= Ayhan Aydan =

Turkish opera singer

Ayhan Aydan (1924 – 19 February 2009) was a Turkish opera singer.

==Biography==
She was born in 1924 in Ankara. In 1944, she graduated from Ankara State Conservatory Opera Department. She appeared in some small operas. Carl Ebert noticed her, and her role as Susanna in the opera The Marriage of Figaro started her professional career. When she was 19 years old, she married musician Hasan Ferit Alnar and had a son named Aydan from this marriage. Ebert wanted to take Ayhan Aydan to England to participate on stage at the Glyndebourne Opera Festival, but she could not participate for some reason.

In 1951, Ayhan Aydan's uncle, Mithat Dulge, the General Manager of Ziraat Bank, held a reception for Adnan Menderes at Çubuk Dam, a resort near Ankara.. It was at this reception that Ayhan Aydan met Menderes.

Aydan and Menderes were involved in a scandal that led to charges of adultery and baby-killing.

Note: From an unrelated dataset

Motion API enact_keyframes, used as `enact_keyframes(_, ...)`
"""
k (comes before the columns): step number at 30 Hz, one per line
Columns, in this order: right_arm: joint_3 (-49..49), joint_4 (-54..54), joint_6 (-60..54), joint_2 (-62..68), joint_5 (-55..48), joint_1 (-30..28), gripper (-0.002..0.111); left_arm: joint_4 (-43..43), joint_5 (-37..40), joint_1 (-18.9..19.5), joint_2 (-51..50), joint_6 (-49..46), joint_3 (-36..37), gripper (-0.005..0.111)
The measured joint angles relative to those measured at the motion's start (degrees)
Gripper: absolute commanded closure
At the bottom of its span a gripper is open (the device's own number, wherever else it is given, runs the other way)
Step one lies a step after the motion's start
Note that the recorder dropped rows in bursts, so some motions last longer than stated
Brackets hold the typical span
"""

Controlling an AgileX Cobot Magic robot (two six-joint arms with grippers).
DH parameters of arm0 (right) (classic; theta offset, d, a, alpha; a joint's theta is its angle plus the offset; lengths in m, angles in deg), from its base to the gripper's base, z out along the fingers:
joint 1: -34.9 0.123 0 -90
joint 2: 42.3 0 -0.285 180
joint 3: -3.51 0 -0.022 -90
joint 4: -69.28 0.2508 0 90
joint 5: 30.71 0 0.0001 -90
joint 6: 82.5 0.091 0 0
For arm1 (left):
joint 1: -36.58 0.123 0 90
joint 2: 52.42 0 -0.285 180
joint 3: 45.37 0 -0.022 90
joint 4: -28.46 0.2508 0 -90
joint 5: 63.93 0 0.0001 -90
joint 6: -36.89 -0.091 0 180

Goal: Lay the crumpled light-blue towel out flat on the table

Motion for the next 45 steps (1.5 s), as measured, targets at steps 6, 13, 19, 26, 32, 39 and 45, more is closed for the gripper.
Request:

Menderes was the first democratically elected prime minister of Turkey. In 1960, the May 27 coup d'état toppled the government, and Menderes and others were imprisoned on the island Yassıada and put on trial in a courthouse there.

In the "Baby Case", Menderes was accused of adultery with Aydan and killing the baby she gave birth to. She confessed her love by saying, "I love this man and he told me that my baby died during childbirth".

The "Baby Case" is the only case that resulted in acquittal in 13 cases. In the case of discretionary funds, it was understood that Adnan Menderes paid Ayhan Aydan's ex-husband at certain intervals. Menderes, the tenth Turkish Prime Minister, was executed by hanging by the coup soldiers.

Aydan's son died in London at the age of 18, poisoned by air. She did not comment on newspapers and magazines until the end of her life. She died on 19 February 2009 at noon in Çeşme district of İzmir.